Hurricane Sandy doesn’t spare Woodhaven
by Ed Wendell
Oct 31, 2012 | 1703 views | 0 0 comments | 12 12 recommendations | email to a friend | print
The devastation left behind by Hurricane Sandy became clearer in the early hours of Tuesday morning.  Nearly three-dozen people were confirmed dead and millions were left without power or the means to travel.  Schools are closed through at least Wednesday as the city attempts to recover from one of the worst storms in its history.

Areas south of Woodhaven suffered the most damage due to flooding and high tides, a deadly combination that left many residents stranded in their homes and emergency service personnel with no way of reaching them. 

Councilman Eric Ulrich kept constituents up-to-date via Twitter as he toured the area, at one point announcing “I barely made it out of Lindenwood - massive flooding and downed power lines, stay indoors!”  A few hours later, Ulrich somberly announced that “Broad Channel was destroyed.”

In comparison, Woodhaven suffered far less damage, but that does not mean to say that it escaped unscathed.  While areas close to the water suffered from flooding, residents of Woodhaven faced dangerous conditions involving high winds, falling trees and downed power lines.

On 92nd Street between 89th and 91st avenues a large tree was ripped out of the ground, crushing a vehicle and pulling two telephone poles and all of the wires down with it.  “We were outside only a few moments before,” resident Steve Forte said as he surveyed the damage. 

He added that all of the residents on the block were without power and telephones and were not entirely sure if the wires laying all over 92nd Street were live or not.

Residents of Woodhaven received telephone warnings from Con Edison throughout the evening that they may need to turn off electricity in parts of Queens. “By shutting service down in advance of expected serious flooding we can prevent severe damage to electrical systems and get service restored sooner,” the recorded message stated.  They also asked residents to turn off all major appliances to avoid “potential damage when power is restored.”  

While many residents reported flickering lights, it does not appear that Con Edison ever had to take that safety precaution in Woodhaven.

However, according to Con Edison’s Storm Center page, which tracks power outages in real time, well over 100 residents of Woodhaven found themselves without power in the wake of the storm, though that number could conceivably be much higher. The area between 80th and 85th streets alone, which suffered a few downed trees and wires, was reporting close to 50 customers were being effected by power outages. 

Residents calling in reports of downed trees and power lines also fed the information to the Woodhaven Residents’ Block Association, which kept a running list throughout the storm.  By Tuesday morning that list had topped 20 and by afternoon it was closer to 35.  Sanitation crews were seen on Woodhaven Boulevard clearing away the debris from two large trees on the northbound service road, between Jamaica Avenue and 88th Avenue. Another large tree was blocking the northbound service road near Atlantic Avenue.

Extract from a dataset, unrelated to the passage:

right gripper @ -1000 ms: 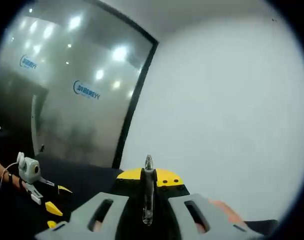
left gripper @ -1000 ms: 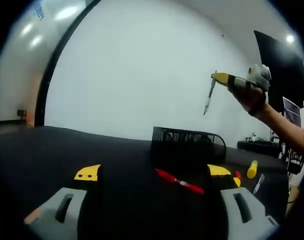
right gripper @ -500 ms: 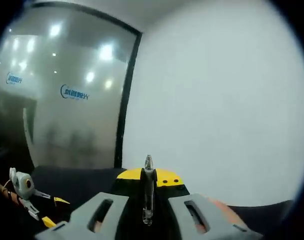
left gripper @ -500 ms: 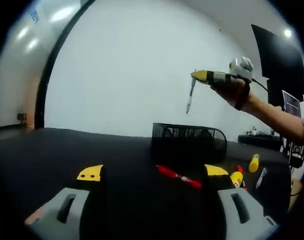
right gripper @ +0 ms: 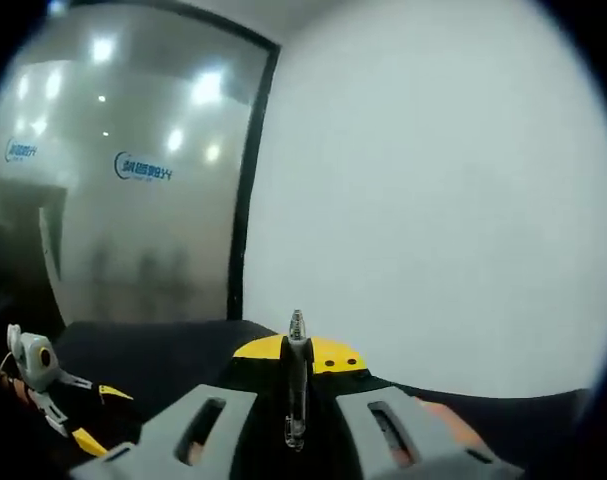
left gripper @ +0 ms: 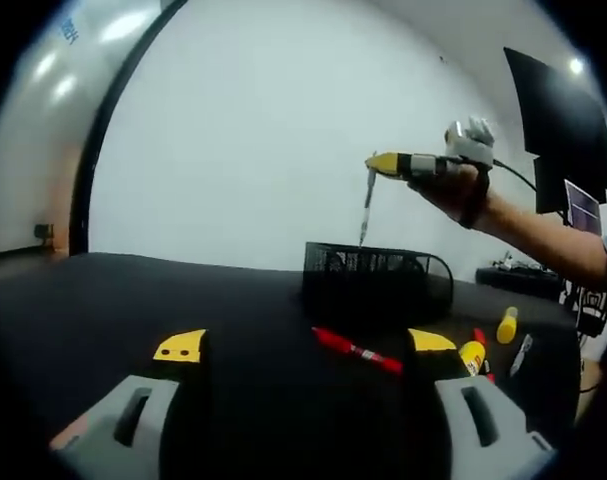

“We have to keep it clear for emergency vehicles,” one worker explained as he dragged a large piece of a tree trunk out of the way. 

Two trees that fell on the southbound side of Woodhaven Boulevard fell, not into the road, but against two neighboring houses. Again, these trees were ripped from the ground, right at the roots, a sight that has become all too familiar during the last few severe weather events that have hit Woodhaven.

Although there was a lot of damage in Woodhaven, which resulted in a lot of inconvenience, the prevailing opinion was that Woodhaven was lucky compared to nearby communities such as Lindenwood, Howard Beach, Broad Channel, Belle Harbor and the rest of the Rockaways. At this point in time there are no reports of any injuries or anything worse in Woodhaven.

One casualty of Hurricane Sandy was the nearly 100-foot tall tree at Forest Parkway and Jamaica Avenue that served as Woodhaven’s Christmas Tree the last few decades.  By Tuesday morning, the tree had toppled over, ripped out of the ground at the roots, and was only held off the ground by a nearby tree. 

It was one of a few dozen trees that were ripped from the ground by Hurricane Sandy, but the one tree whose hole will be the hardest for the residents of Woodhaven to fill.

“It’s a great loss to the community and to me personally because I was there when we planted it,” said Maria Thomson of the Greater Woodhaven Development Corporation. “It got taken down by the wind and we’re very upset about it because the children look forward to the tree lighting ceremony.”

The tree was ranked the third best Christmas tree in the city in a survey last year. The GWDC is looking for a new tree to replace it before the December 7th scheduled tree lighting.